TASK DETAILS>
Only the lines with "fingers" in them need to be copied from the listing.

COLLECTED DATA>
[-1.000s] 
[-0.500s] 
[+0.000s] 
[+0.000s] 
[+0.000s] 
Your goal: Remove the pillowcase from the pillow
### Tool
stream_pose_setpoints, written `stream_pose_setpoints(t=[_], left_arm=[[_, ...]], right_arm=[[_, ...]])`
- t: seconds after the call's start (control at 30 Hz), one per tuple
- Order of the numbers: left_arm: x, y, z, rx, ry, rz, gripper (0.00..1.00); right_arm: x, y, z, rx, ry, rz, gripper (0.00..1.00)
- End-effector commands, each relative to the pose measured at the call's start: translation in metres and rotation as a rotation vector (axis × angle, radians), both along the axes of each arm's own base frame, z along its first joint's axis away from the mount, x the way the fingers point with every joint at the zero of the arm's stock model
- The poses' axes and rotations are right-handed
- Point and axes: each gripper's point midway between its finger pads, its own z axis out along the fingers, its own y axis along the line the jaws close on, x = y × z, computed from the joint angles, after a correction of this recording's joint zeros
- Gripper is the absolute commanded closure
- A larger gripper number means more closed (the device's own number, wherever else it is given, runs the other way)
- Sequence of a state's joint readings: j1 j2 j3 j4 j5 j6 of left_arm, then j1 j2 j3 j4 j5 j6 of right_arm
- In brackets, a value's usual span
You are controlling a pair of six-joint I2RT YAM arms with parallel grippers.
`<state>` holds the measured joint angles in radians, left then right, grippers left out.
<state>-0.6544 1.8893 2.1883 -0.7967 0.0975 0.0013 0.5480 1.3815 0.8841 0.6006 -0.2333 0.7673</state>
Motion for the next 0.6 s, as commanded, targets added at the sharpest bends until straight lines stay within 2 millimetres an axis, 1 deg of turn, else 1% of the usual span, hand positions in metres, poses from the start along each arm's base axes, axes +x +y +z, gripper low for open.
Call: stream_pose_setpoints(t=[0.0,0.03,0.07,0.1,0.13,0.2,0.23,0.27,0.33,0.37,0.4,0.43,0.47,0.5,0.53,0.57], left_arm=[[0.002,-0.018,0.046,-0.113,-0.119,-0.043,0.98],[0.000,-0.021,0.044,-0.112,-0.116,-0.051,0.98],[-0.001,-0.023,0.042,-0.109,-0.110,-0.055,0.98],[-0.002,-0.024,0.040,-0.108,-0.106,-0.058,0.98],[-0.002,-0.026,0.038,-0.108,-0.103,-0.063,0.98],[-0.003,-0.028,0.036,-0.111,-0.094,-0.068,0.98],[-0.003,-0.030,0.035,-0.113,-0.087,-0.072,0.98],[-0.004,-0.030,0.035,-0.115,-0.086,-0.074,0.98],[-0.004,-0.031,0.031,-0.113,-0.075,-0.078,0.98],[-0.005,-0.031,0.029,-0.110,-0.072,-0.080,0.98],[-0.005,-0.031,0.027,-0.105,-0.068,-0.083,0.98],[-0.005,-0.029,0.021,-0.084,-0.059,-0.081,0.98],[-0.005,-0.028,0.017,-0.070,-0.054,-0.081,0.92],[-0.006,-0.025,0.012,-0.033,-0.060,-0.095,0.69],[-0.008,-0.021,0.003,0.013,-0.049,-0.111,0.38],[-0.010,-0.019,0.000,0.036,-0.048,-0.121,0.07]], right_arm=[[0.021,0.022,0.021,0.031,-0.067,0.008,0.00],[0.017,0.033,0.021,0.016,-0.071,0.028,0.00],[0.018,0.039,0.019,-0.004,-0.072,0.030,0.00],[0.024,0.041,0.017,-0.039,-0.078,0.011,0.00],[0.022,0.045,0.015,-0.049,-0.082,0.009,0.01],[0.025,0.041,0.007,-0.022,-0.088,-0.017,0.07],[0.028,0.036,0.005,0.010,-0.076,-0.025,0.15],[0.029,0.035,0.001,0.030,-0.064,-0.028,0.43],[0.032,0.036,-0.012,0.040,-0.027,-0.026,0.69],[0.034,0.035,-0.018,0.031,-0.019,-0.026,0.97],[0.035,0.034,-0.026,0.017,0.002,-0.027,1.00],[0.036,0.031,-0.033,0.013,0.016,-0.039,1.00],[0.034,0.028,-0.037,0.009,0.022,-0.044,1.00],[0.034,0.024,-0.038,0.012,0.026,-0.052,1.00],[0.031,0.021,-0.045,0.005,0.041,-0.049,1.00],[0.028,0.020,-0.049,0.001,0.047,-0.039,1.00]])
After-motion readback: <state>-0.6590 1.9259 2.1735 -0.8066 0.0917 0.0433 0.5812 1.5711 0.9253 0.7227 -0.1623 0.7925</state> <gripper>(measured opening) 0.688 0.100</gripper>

WRITTEN RESPONSE>
- End-effector commands, each relative to the pose measured at the call's start: translation in metres and rotation as a rotation vector (axis × angle, radians), both along the axes of each arm's own base frame, z along its first joint's axis away from the mount, x the way the fingers point with every joint at the zero of the arm's stock model
- Point and axes: each gripper's point midway between its finger pads, its own z axis out along the fingers, its own y axis along the line the jaws close on, x = y × z, computed from the joint angles, after a correction of this recording's joint zeros

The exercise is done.